Chien is given an anti-hallucinogenic drug that reveals the leader on TV is not a man but a mechanical construct. He learns there are 12 different forms people see. A woman named Tanya from a resistance organization wants him to attend a stag party with the leader and see it face to face under the influence of the drug.
At the party, the benefactor appears — not a man, not a mechanical construct. It had no shape. It drained the life from each person in turn. It ate the people. It hated. It spoke to Chien from inside his head: “I have picked everybody out. Not one is too small. Each falls and dies. I am there to watch.” The entity is God — the creator of all things, good and evil the same. It implies the existence of others like it, perhaps worse: “There are worse things than I. But you won’t meet them because by then I will have killed you.”

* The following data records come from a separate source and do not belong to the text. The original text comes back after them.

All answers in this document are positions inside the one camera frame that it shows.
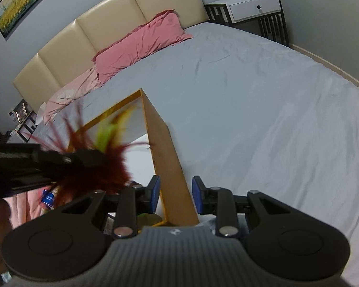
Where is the blue card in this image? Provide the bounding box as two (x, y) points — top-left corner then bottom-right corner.
(41, 190), (59, 210)

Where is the black frame nightstand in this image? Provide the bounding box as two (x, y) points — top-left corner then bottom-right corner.
(4, 110), (38, 142)

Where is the beige padded headboard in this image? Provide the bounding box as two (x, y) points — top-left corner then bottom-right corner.
(12, 0), (208, 112)

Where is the light pink pillow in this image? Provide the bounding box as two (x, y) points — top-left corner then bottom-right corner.
(43, 67), (104, 124)

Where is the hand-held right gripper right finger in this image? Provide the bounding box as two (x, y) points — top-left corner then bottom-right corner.
(192, 176), (300, 239)

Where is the red green feather toy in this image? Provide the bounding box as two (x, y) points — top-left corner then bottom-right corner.
(25, 100), (156, 211)

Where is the white drawer nightstand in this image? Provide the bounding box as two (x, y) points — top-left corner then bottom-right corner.
(204, 0), (290, 48)

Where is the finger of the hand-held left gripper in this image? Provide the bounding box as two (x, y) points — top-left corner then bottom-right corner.
(37, 149), (106, 172)

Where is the dark pink pillow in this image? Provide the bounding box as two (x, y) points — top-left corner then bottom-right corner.
(92, 10), (194, 85)

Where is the photo frame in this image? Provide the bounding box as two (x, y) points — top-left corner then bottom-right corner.
(13, 102), (29, 120)

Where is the orange cardboard box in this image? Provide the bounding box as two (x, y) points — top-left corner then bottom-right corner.
(66, 88), (202, 228)

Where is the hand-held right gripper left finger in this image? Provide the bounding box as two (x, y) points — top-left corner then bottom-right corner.
(60, 175), (161, 239)

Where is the yellow landscape wall painting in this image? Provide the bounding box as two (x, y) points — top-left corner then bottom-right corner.
(0, 0), (68, 41)

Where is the bed with grey sheet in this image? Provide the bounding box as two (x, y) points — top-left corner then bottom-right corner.
(33, 21), (359, 284)

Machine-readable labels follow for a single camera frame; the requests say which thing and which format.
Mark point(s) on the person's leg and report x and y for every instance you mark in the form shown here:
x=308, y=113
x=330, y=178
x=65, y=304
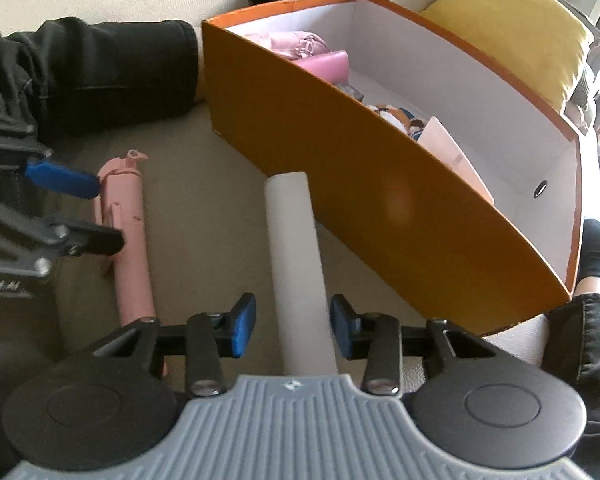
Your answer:
x=105, y=75
x=580, y=350

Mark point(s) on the red panda plush toy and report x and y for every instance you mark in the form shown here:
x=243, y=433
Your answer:
x=395, y=115

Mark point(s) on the orange cardboard box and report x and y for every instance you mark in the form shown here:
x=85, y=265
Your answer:
x=380, y=200

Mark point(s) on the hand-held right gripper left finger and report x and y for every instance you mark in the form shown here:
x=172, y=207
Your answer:
x=244, y=325

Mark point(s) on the grey cushion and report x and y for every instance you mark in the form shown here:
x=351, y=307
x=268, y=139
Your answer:
x=580, y=95

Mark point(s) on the pink folding stick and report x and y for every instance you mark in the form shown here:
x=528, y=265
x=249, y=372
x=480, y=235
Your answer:
x=130, y=270

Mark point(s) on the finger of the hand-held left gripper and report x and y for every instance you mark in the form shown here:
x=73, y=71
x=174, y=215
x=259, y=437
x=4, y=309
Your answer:
x=90, y=241
x=62, y=179

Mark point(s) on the pink wallet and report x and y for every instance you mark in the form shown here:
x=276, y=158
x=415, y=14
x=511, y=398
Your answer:
x=325, y=66

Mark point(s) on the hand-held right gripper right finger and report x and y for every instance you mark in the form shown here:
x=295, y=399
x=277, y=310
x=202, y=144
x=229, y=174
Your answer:
x=341, y=327

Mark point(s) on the person's left leg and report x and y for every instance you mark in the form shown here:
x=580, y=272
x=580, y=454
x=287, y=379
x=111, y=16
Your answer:
x=105, y=75

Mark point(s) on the beige sofa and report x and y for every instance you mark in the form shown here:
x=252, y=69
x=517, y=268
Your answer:
x=205, y=200

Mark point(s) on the pink quilted pouch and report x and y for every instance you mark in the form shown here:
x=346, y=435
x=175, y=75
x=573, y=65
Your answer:
x=290, y=40

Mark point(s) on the person's right leg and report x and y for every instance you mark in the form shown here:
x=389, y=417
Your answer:
x=580, y=350

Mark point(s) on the yellow pillow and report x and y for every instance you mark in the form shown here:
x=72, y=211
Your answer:
x=520, y=20

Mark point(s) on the white paper tube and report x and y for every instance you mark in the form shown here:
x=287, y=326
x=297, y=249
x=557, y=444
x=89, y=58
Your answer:
x=295, y=260

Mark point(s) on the pale pink card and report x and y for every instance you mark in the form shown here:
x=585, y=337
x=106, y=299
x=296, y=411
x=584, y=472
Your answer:
x=450, y=152

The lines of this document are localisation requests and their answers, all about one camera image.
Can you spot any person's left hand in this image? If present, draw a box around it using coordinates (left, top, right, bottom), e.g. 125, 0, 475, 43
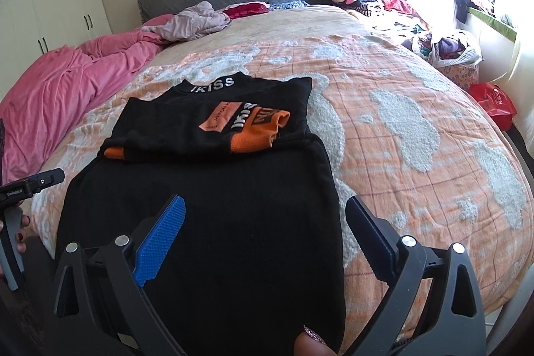
0, 214, 32, 278

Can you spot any orange checked bedspread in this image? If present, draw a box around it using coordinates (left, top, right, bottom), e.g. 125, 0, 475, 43
31, 3, 534, 344

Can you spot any pink blanket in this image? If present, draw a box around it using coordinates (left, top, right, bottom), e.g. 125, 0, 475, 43
0, 15, 176, 186

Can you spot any white plastic bag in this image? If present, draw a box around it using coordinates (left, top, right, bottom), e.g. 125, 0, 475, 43
411, 30, 484, 68

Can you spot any person's right hand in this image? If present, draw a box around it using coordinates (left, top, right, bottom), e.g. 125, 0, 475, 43
293, 325, 335, 356

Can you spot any black sweater with orange cuffs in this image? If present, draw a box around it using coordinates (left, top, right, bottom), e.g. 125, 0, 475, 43
55, 72, 347, 356

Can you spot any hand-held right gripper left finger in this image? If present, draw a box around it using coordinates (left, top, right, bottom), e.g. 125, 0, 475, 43
53, 195, 188, 356

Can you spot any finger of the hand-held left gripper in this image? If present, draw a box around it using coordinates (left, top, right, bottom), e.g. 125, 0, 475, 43
31, 167, 66, 193

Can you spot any beige garment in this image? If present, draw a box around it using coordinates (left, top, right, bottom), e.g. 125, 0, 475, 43
142, 1, 231, 44

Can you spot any floral bag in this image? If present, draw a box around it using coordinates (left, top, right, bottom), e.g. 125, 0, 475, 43
438, 62, 480, 90

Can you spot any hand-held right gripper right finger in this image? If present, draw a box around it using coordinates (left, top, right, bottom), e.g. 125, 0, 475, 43
345, 195, 489, 356

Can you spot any cream wardrobe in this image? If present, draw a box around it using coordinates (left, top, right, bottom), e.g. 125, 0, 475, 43
0, 0, 113, 60

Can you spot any red garment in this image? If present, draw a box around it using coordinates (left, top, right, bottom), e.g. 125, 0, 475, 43
221, 1, 270, 20

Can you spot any red plastic bag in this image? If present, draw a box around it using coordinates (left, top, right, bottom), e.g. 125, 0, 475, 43
469, 83, 518, 131

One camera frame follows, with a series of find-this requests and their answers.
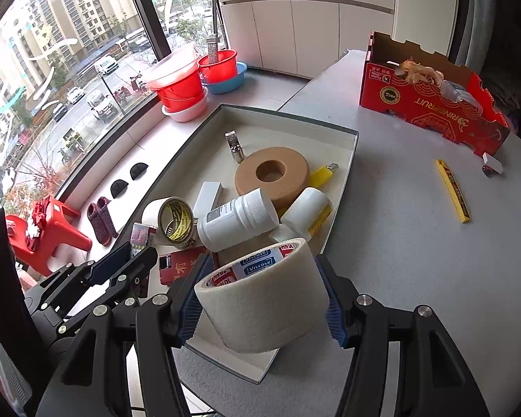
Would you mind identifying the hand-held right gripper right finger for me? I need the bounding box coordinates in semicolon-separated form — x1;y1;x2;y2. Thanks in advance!
313;253;491;417

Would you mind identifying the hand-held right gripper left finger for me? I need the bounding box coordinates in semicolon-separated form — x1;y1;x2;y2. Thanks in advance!
35;252;215;417

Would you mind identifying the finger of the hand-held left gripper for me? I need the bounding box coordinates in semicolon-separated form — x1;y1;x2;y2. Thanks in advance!
24;241;133;310
56;250;157;335

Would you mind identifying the small dark patterned box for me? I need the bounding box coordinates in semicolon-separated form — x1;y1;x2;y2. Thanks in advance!
130;222;158;255

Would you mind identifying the red card box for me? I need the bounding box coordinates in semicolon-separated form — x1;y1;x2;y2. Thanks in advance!
157;245;220;287

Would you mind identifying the tape roll with yellow print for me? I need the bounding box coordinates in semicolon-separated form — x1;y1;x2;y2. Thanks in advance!
141;197;197;250

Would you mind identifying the white tape roll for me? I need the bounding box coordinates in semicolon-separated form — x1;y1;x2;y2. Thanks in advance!
194;238;331;354

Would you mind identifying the white bottle with grey label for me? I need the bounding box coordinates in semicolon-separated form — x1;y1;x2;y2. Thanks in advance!
197;188;281;253

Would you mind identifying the white rectangular box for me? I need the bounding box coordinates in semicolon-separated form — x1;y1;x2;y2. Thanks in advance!
193;181;223;215

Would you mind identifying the white bottle with yellow label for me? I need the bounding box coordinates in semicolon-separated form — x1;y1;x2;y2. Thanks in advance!
268;187;333;244

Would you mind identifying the brown paper tape roll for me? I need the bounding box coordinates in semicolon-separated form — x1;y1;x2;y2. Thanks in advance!
234;147;310;210

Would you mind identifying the yellow utility knife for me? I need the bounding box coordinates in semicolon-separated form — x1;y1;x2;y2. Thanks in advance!
278;162;340;218

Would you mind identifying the metal hose clamp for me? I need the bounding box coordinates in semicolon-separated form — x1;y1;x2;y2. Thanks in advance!
224;131;246;163

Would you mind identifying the grey rectangular tray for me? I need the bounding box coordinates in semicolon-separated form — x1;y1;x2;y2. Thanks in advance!
124;103;359;384

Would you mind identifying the dark red knitted shoe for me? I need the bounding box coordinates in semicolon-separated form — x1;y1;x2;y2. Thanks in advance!
86;202;111;245
96;197;119;239

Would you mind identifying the red plastic stool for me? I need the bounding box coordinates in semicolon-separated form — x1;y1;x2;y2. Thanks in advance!
4;195;93;276

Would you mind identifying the pale pink basin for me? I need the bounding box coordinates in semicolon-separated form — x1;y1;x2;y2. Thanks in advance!
162;88;210;123

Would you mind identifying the yellow slim case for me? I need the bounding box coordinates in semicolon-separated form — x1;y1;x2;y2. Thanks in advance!
435;158;471;223

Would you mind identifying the red plastic bucket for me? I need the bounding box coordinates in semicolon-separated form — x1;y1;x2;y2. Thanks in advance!
150;65;203;113

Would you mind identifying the clear plastic basin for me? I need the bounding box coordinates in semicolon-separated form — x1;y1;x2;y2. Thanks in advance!
142;44;199;90

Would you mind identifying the blue plastic basin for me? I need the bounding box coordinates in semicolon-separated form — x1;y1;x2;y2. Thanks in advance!
206;62;247;95

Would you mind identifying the red plastic basin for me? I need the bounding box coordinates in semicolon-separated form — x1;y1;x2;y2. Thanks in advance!
198;50;239;84

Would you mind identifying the red cardboard box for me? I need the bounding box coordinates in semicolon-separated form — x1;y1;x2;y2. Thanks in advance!
359;31;512;157

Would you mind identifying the metal pole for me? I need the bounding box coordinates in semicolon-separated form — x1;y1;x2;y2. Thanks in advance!
206;0;222;66

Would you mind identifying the clear plastic packet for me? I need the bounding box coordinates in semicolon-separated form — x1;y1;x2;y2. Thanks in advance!
443;80;478;105

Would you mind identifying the crumpled beige plastic bag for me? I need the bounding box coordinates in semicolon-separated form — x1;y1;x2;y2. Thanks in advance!
386;58;444;85

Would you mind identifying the white cabinet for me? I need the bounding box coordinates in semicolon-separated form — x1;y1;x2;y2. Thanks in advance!
215;0;398;80

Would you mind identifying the black window frame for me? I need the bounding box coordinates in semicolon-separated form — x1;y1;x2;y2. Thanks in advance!
0;0;226;227

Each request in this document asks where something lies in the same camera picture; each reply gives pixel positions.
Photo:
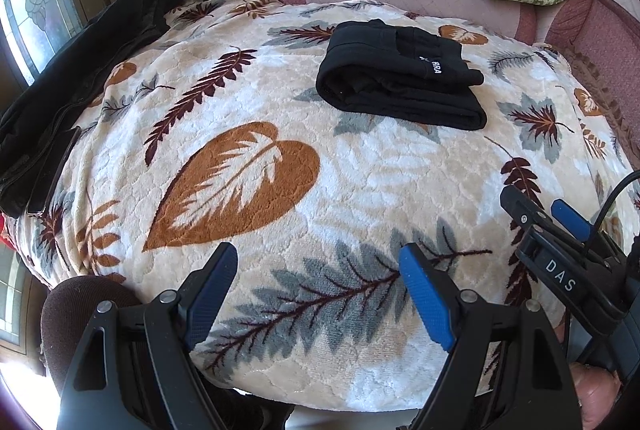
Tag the person's right hand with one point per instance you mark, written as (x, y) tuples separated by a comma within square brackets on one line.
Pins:
[(595, 395)]

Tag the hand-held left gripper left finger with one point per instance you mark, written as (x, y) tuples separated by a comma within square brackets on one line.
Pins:
[(210, 295)]

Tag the black pants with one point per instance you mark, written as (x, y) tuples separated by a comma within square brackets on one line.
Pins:
[(390, 85)]

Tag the stained glass window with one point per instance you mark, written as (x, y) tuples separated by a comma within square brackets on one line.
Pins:
[(40, 5)]

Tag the red cloth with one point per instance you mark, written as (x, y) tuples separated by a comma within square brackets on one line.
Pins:
[(6, 235)]

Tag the leaf print fleece blanket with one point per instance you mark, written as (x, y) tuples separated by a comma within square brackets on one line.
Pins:
[(250, 210)]

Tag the black jacket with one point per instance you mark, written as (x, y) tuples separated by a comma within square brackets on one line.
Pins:
[(75, 75)]

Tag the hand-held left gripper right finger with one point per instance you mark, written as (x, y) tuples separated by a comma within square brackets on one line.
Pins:
[(425, 300)]

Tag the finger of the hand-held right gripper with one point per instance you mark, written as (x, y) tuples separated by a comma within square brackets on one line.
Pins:
[(522, 210), (572, 221)]

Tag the black smartphone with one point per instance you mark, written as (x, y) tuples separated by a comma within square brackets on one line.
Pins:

[NON SERVIAM - Stanislaw Lem]
Lem presents the story as a dry fictional academic review of a book on personetics — the science of creating sentient beings with machines. Artificial beings living inside of a purely mathematical universe. The personoid Adon rejects the notion that they should serve their creator: “A temporal ethics is always independent of an ethics that is transcendental.” Professor Dob chose never to reveal himself to his creations. He would not serve them by performing godhood for them. “Of eternal punishment, I dare not even think. That much of a monster I am not.”
[AT THE MOUNTAINS OF MADNESS - H.P. Lovecraft]
Scientists discover an ancient city in Antarctica built by Elder Things billions of years before humans. From the cellular residue left over from their creation, all life on Earth had evolved. The murals tell of the fall of this civilization. Danforth looks back at something beyond the city and loses his sanity. “The oldest and strongest emotion of mankind is fear. And the strongest kind of fear is the fear of the unknown.”
[SOLARIS - Stanislaw Lem]
The planet’s ocean is a sentient entity that defies all classification. It manipulates gravitational fields, creates formations, and produces physical copies of people from scientists’ memories. Kelvin proposes it is a “defective god” — incredibly powerful but fundamentally flawed, limited, or incomplete. Not a god in control of everything, but one that struggles with its own creation.
[THE NINE BILLION NAMES OF GOD - Arthur C. Clarke]
Tibetan monks hire a computer company to generate all possible names of God. They believe once all names are listed, the universe’s purpose will be fulfilled. The engineers think it’s harmless gibberish. In the final scene, as they ride down the mountain: “Look,” whispered Chuck. “Overhead, without any fuss, the stars were going out.”
[GOD EMPEROR OF DUNE - Frank Herbert]
Leto II’s secrets: he was vulnerable (not truly a god), he could love, and water was his weakness. He ruled for nearly 4,000 years. His golden path required concentrating power to prevent humanity’s extinction, breeding a line invisible to prescience (Siona Atreides), and ultimately his own death. His body breaks apart into sand trout that seed new sandworms and spice. Humanity scatters. The god existed so that the need for a god would end.
[CLOSING THOUGHTS]
Science fiction returns to god-making stories because they speak to something fundamental: transcendence (the longing for higher purpose), authority (who defines what’s right), and control (mastering forces beyond us). From Genesis to Frankenstein to AI, we keep telling the same story — humans grasping at divine power. “We build gods and then they stop being figures and become conditions.”